* Directions for this task
Leave every picture out, and print the full listing again exactly.

[Start of Attachment]

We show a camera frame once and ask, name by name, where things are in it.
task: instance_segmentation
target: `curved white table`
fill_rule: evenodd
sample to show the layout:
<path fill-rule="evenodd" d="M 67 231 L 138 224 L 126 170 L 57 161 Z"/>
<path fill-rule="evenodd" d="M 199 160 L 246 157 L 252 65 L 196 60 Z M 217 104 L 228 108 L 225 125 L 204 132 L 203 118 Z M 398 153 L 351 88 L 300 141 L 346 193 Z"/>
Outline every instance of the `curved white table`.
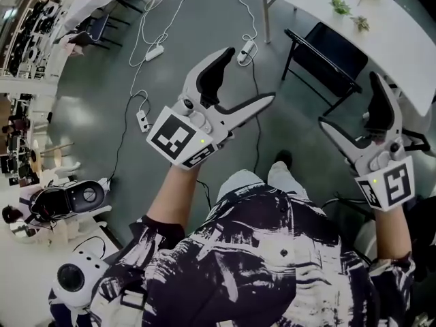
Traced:
<path fill-rule="evenodd" d="M 266 40 L 269 42 L 268 8 L 262 0 Z M 376 63 L 402 90 L 421 116 L 436 91 L 436 45 L 417 22 L 393 0 L 345 0 L 354 16 L 368 19 L 370 31 L 359 33 L 352 20 L 333 12 L 330 0 L 284 0 L 322 21 L 354 44 Z"/>
<path fill-rule="evenodd" d="M 97 8 L 106 6 L 112 0 L 73 0 L 68 13 L 63 19 L 67 30 L 72 30 L 90 16 Z"/>

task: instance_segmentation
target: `white robot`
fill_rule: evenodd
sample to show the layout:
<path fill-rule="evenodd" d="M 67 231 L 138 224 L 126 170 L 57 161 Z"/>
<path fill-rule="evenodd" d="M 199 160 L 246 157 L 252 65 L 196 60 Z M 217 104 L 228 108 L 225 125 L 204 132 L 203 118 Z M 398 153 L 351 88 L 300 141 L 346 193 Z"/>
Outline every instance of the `white robot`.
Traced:
<path fill-rule="evenodd" d="M 59 267 L 53 280 L 53 292 L 72 311 L 86 308 L 94 285 L 108 268 L 109 265 L 93 253 L 77 249 Z"/>
<path fill-rule="evenodd" d="M 243 126 L 267 108 L 275 93 L 255 96 L 234 108 L 219 105 L 224 69 L 234 56 L 226 48 L 207 56 L 187 75 L 183 92 L 172 108 L 163 108 L 147 137 L 172 164 L 189 170 L 210 157 Z"/>
<path fill-rule="evenodd" d="M 354 140 L 340 127 L 320 118 L 320 127 L 359 174 L 359 188 L 372 208 L 389 211 L 415 196 L 414 168 L 401 137 L 403 116 L 386 81 L 371 72 L 374 92 L 369 105 L 367 139 Z"/>

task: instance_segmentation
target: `floor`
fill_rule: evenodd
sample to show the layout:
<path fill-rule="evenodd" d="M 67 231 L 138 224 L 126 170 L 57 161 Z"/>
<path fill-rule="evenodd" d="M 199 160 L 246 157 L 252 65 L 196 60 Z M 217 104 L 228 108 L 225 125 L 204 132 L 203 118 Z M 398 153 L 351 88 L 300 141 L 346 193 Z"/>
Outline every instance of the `floor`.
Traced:
<path fill-rule="evenodd" d="M 139 0 L 131 0 L 143 5 Z M 146 20 L 144 34 L 151 41 L 168 25 L 181 0 L 165 0 L 153 10 Z M 281 74 L 290 47 L 283 33 L 292 28 L 300 35 L 308 33 L 316 19 L 303 11 L 293 12 L 290 5 L 278 1 L 270 10 L 272 42 L 263 42 L 263 24 L 260 0 L 243 0 L 255 16 L 258 29 L 259 53 L 255 58 L 256 78 L 261 92 L 276 91 L 273 105 L 261 113 L 262 139 L 258 174 L 265 178 L 275 154 L 289 149 L 294 154 L 292 174 L 305 186 L 309 197 L 319 206 L 331 199 L 334 192 L 343 196 L 361 198 L 338 150 L 320 131 L 317 118 L 326 109 L 325 103 L 311 89 L 292 74 L 281 82 Z M 417 0 L 397 0 L 436 41 L 436 23 Z M 113 31 L 113 38 L 122 48 L 111 46 L 87 48 L 85 57 L 68 61 L 58 91 L 49 134 L 53 144 L 74 142 L 69 151 L 72 162 L 80 161 L 78 176 L 96 179 L 110 176 L 116 161 L 116 149 L 124 130 L 123 115 L 129 99 L 129 90 L 136 69 L 129 66 L 129 58 L 137 38 L 140 15 L 132 10 L 117 7 L 113 12 L 131 21 L 130 27 Z M 169 30 L 165 52 L 150 63 L 144 64 L 135 90 L 149 93 L 153 122 L 163 106 L 172 106 L 181 92 L 188 71 L 210 53 L 233 46 L 240 50 L 242 35 L 252 33 L 251 19 L 238 0 L 186 0 Z M 132 63 L 139 62 L 148 45 L 140 41 Z M 303 69 L 293 64 L 316 89 L 331 96 L 320 83 Z M 329 118 L 351 135 L 362 131 L 361 115 L 371 98 L 369 72 L 378 69 L 371 62 L 358 78 L 364 89 L 353 95 Z M 220 100 L 230 107 L 255 95 L 250 67 L 239 67 L 232 62 L 226 70 Z M 109 203 L 113 206 L 107 216 L 110 229 L 126 244 L 131 234 L 128 224 L 147 211 L 168 170 L 168 162 L 146 143 L 136 121 L 141 99 L 133 99 L 127 111 L 127 133 L 119 153 L 116 178 L 112 183 Z M 205 163 L 200 180 L 211 189 L 211 198 L 217 197 L 220 185 L 237 170 L 253 169 L 257 125 L 252 121 L 235 132 L 236 139 L 213 155 Z M 436 130 L 432 127 L 429 140 L 436 144 Z M 436 159 L 414 153 L 416 187 L 418 193 L 428 196 L 436 185 Z M 362 222 L 355 212 L 329 206 L 329 217 L 336 221 L 351 240 Z M 197 187 L 188 231 L 194 230 L 204 220 L 208 207 L 204 191 Z"/>

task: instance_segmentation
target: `human arm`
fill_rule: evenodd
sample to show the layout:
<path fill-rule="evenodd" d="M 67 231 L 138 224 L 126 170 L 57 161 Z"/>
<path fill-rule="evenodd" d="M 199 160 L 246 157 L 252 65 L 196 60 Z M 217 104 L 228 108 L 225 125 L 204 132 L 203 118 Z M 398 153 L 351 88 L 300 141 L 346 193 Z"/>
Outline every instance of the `human arm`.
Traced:
<path fill-rule="evenodd" d="M 171 166 L 147 217 L 161 223 L 186 228 L 200 166 L 188 171 Z"/>
<path fill-rule="evenodd" d="M 391 211 L 375 210 L 377 256 L 369 276 L 379 296 L 379 318 L 383 323 L 403 324 L 409 308 L 415 263 L 402 206 Z"/>
<path fill-rule="evenodd" d="M 388 212 L 374 212 L 378 258 L 404 258 L 411 252 L 411 241 L 403 207 L 397 206 Z"/>

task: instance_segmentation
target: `patterned shirt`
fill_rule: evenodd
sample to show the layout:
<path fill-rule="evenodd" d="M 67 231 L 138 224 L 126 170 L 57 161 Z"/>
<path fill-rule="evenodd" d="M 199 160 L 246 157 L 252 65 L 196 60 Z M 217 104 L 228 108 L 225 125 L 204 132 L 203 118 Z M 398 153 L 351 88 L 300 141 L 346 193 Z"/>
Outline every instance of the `patterned shirt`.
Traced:
<path fill-rule="evenodd" d="M 367 268 L 320 208 L 264 183 L 228 193 L 186 238 L 148 217 L 131 230 L 93 326 L 116 326 L 126 290 L 143 297 L 132 326 L 400 326 L 409 306 L 410 255 Z"/>

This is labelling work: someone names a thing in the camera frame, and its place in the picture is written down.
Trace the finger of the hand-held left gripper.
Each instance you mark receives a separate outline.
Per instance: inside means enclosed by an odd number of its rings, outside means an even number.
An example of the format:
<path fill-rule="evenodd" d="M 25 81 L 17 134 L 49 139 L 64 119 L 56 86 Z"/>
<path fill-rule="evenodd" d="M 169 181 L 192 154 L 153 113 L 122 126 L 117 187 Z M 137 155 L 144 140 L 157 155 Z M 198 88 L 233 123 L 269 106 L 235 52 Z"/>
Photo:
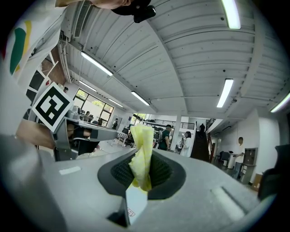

[End of Attachment]

* Reply
We show a camera frame once and ask, name by name, where things are in it.
task: instance_segmentation
target: `curved white table`
fill_rule: evenodd
sample to show the layout:
<path fill-rule="evenodd" d="M 67 231 L 138 224 L 126 170 L 57 161 Z"/>
<path fill-rule="evenodd" d="M 199 160 L 246 157 L 252 65 L 196 60 Z M 217 104 L 228 108 L 225 125 L 204 132 L 203 118 Z M 398 153 L 351 88 L 300 141 L 346 193 Z"/>
Outline every instance of the `curved white table`.
Traced:
<path fill-rule="evenodd" d="M 266 40 L 269 42 L 268 8 L 262 0 Z M 376 63 L 402 90 L 421 116 L 436 91 L 436 45 L 417 22 L 393 0 L 345 0 L 354 16 L 368 19 L 370 31 L 359 33 L 352 20 L 333 12 L 330 0 L 284 0 L 322 21 L 354 44 Z"/>
<path fill-rule="evenodd" d="M 97 8 L 106 6 L 112 0 L 73 0 L 68 13 L 63 19 L 67 30 L 72 30 L 90 16 Z"/>

task: instance_segmentation
target: `white robot`
fill_rule: evenodd
sample to show the layout:
<path fill-rule="evenodd" d="M 67 231 L 138 224 L 126 170 L 57 161 Z"/>
<path fill-rule="evenodd" d="M 199 160 L 246 157 L 252 65 L 196 60 Z M 217 104 L 228 108 L 225 125 L 204 132 L 203 118 Z M 398 153 L 351 88 L 300 141 L 346 193 Z"/>
Outline every instance of the `white robot`.
Traced:
<path fill-rule="evenodd" d="M 59 267 L 53 280 L 53 292 L 72 311 L 86 308 L 94 285 L 108 268 L 109 265 L 93 253 L 77 249 Z"/>
<path fill-rule="evenodd" d="M 243 126 L 267 108 L 275 93 L 255 96 L 234 108 L 219 105 L 224 69 L 234 56 L 226 48 L 207 56 L 187 75 L 183 92 L 172 108 L 163 108 L 147 137 L 172 164 L 189 170 L 210 157 Z"/>
<path fill-rule="evenodd" d="M 354 140 L 340 127 L 320 118 L 320 127 L 359 174 L 359 188 L 372 208 L 389 211 L 415 196 L 414 168 L 401 137 L 403 116 L 386 81 L 371 72 L 374 92 L 369 105 L 367 139 Z"/>

task: instance_segmentation
target: `floor`
fill_rule: evenodd
sample to show the layout:
<path fill-rule="evenodd" d="M 67 231 L 138 224 L 126 170 L 57 161 Z"/>
<path fill-rule="evenodd" d="M 199 160 L 246 157 L 252 65 L 196 60 Z M 217 104 L 228 108 L 225 125 L 204 132 L 203 118 Z M 398 153 L 351 88 L 300 141 L 346 193 Z"/>
Outline every instance of the `floor`.
Traced:
<path fill-rule="evenodd" d="M 139 0 L 131 0 L 143 5 Z M 146 20 L 144 34 L 151 41 L 168 25 L 181 0 L 165 0 L 153 10 Z M 281 74 L 290 47 L 283 33 L 292 28 L 300 35 L 308 33 L 316 19 L 303 11 L 293 12 L 290 5 L 278 1 L 270 10 L 272 42 L 263 42 L 263 24 L 260 0 L 243 0 L 255 16 L 258 29 L 259 53 L 255 58 L 256 78 L 261 92 L 276 91 L 273 105 L 261 113 L 262 139 L 258 174 L 265 178 L 275 154 L 289 149 L 294 154 L 292 174 L 305 186 L 309 197 L 319 206 L 331 199 L 334 192 L 343 196 L 361 198 L 338 150 L 320 131 L 317 118 L 326 109 L 325 103 L 311 89 L 292 74 L 281 82 Z M 417 0 L 397 0 L 436 41 L 436 23 Z M 113 31 L 113 38 L 122 48 L 111 46 L 87 48 L 85 57 L 68 61 L 58 91 L 49 134 L 53 144 L 74 142 L 69 151 L 72 162 L 80 161 L 78 176 L 96 179 L 110 176 L 116 161 L 116 149 L 124 130 L 123 115 L 129 99 L 129 90 L 136 69 L 129 66 L 129 58 L 137 38 L 140 15 L 132 10 L 117 7 L 113 12 L 131 21 L 130 27 Z M 169 30 L 165 52 L 150 63 L 144 64 L 135 90 L 149 93 L 153 122 L 163 106 L 172 106 L 181 92 L 188 71 L 210 53 L 233 46 L 240 50 L 242 35 L 252 33 L 251 19 L 238 0 L 186 0 Z M 132 63 L 139 62 L 148 45 L 140 41 Z M 303 69 L 293 64 L 316 89 L 331 96 L 320 83 Z M 329 118 L 351 135 L 362 131 L 361 115 L 371 98 L 369 72 L 378 69 L 371 62 L 358 78 L 364 89 L 353 95 Z M 220 100 L 230 107 L 255 95 L 250 67 L 239 67 L 232 62 L 226 70 Z M 109 203 L 113 206 L 107 216 L 110 229 L 126 244 L 131 234 L 128 224 L 147 211 L 168 170 L 168 162 L 146 143 L 136 121 L 141 99 L 133 99 L 127 111 L 127 133 L 119 153 L 116 178 L 112 183 Z M 205 163 L 200 180 L 211 189 L 211 198 L 217 197 L 220 185 L 237 170 L 253 169 L 257 125 L 252 121 L 235 132 L 236 139 L 213 155 Z M 436 130 L 432 127 L 429 140 L 436 144 Z M 436 159 L 414 153 L 416 187 L 418 193 L 428 196 L 436 185 Z M 362 222 L 355 212 L 329 206 L 329 217 L 336 221 L 351 240 Z M 197 187 L 188 231 L 194 230 L 204 220 L 208 207 L 204 191 Z"/>

task: instance_segmentation
target: `human arm`
fill_rule: evenodd
sample to show the layout:
<path fill-rule="evenodd" d="M 67 231 L 138 224 L 126 170 L 57 161 Z"/>
<path fill-rule="evenodd" d="M 199 160 L 246 157 L 252 65 L 196 60 Z M 217 104 L 228 108 L 225 125 L 204 132 L 203 118 Z M 398 153 L 351 88 L 300 141 L 346 193 Z"/>
Outline every instance of the `human arm`.
Traced:
<path fill-rule="evenodd" d="M 171 166 L 147 217 L 161 223 L 186 228 L 200 166 L 188 171 Z"/>
<path fill-rule="evenodd" d="M 391 211 L 375 210 L 377 256 L 369 276 L 379 296 L 379 318 L 383 323 L 403 324 L 409 308 L 415 263 L 402 206 Z"/>
<path fill-rule="evenodd" d="M 388 212 L 374 212 L 378 258 L 404 258 L 411 252 L 411 241 L 403 207 L 397 206 Z"/>

task: instance_segmentation
target: `patterned shirt`
fill_rule: evenodd
sample to show the layout:
<path fill-rule="evenodd" d="M 67 231 L 138 224 L 126 170 L 57 161 Z"/>
<path fill-rule="evenodd" d="M 199 160 L 246 157 L 252 65 L 196 60 Z M 217 104 L 228 108 L 225 125 L 204 132 L 203 118 Z M 398 153 L 351 88 L 300 141 L 346 193 Z"/>
Outline every instance of the `patterned shirt`.
Traced:
<path fill-rule="evenodd" d="M 367 268 L 320 208 L 264 183 L 228 193 L 186 238 L 148 217 L 131 230 L 93 326 L 116 326 L 126 290 L 143 297 L 132 326 L 400 326 L 409 306 L 410 255 Z"/>

This is labelling work: someone names a thing in the camera frame, and its place in the picture is written down.
Trace the finger of the hand-held left gripper.
Each instance you mark receives a separate outline.
Per instance: inside means enclosed by an odd number of its rings, outside means an even number.
An example of the format:
<path fill-rule="evenodd" d="M 25 81 L 17 134 L 49 139 L 64 119 L 56 86 Z"/>
<path fill-rule="evenodd" d="M 169 181 L 192 154 L 153 113 L 122 126 L 117 187 Z M 137 155 L 144 140 L 157 155 Z M 198 88 L 233 123 L 269 106 L 235 52 Z"/>
Photo:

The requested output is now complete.